Task to complete: Find the lines of the material below that include the string "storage", then copy each one.

Dataset extract:
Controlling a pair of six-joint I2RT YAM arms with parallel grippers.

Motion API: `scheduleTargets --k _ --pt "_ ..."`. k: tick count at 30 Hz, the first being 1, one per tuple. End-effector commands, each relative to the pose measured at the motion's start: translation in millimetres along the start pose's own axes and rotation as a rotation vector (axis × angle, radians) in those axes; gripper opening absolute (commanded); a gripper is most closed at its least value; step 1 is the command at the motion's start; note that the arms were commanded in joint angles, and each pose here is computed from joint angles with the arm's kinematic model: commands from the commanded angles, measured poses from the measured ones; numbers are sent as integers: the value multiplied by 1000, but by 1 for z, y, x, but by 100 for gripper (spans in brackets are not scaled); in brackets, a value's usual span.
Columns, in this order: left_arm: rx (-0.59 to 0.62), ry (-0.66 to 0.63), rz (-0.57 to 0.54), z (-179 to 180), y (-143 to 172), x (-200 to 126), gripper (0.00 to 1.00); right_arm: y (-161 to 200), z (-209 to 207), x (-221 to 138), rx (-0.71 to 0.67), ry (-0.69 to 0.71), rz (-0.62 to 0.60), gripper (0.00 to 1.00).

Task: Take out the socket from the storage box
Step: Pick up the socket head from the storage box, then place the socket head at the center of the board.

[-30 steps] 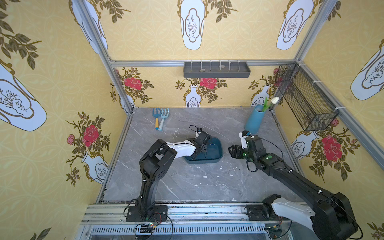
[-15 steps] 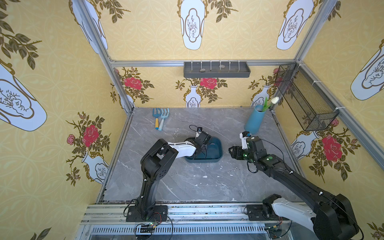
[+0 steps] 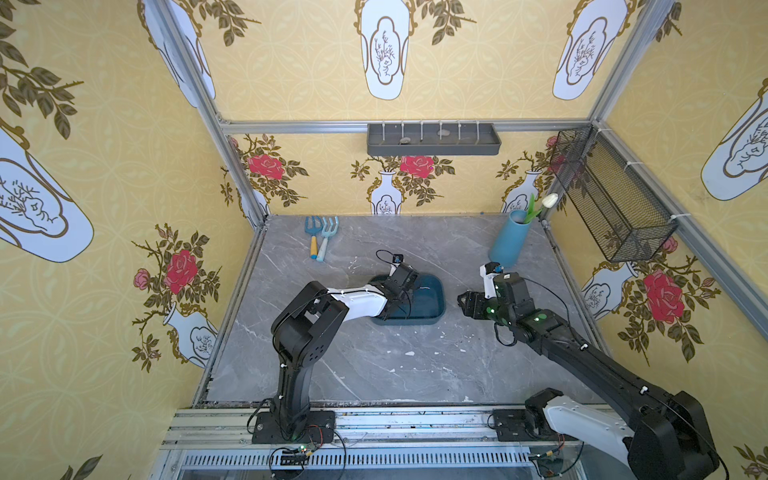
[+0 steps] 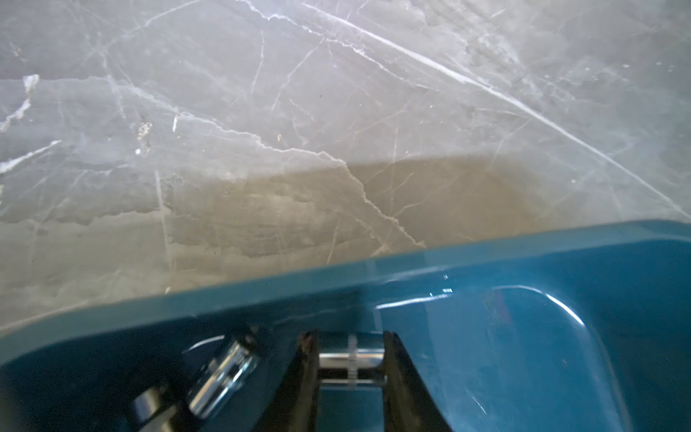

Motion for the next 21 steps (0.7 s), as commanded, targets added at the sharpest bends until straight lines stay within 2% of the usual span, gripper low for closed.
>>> scheduleTargets --k 1,10,21 --pt "-4 41 -14 -3 -4 -9 28 -5 1 -2 -14 3 -20 73" --pt "-42 81 -33 4 -14 -49 28 -5 1 0 -14 0 -18 73" --pt "-89 24 -85 37 -23 -98 28 -5 3 2 -11 -15 -16 73"
Point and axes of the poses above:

Written solution:
Task: Take out the socket from the storage box
Step: Pick up the socket head from the storage box, then place the socket head at the center of the board.

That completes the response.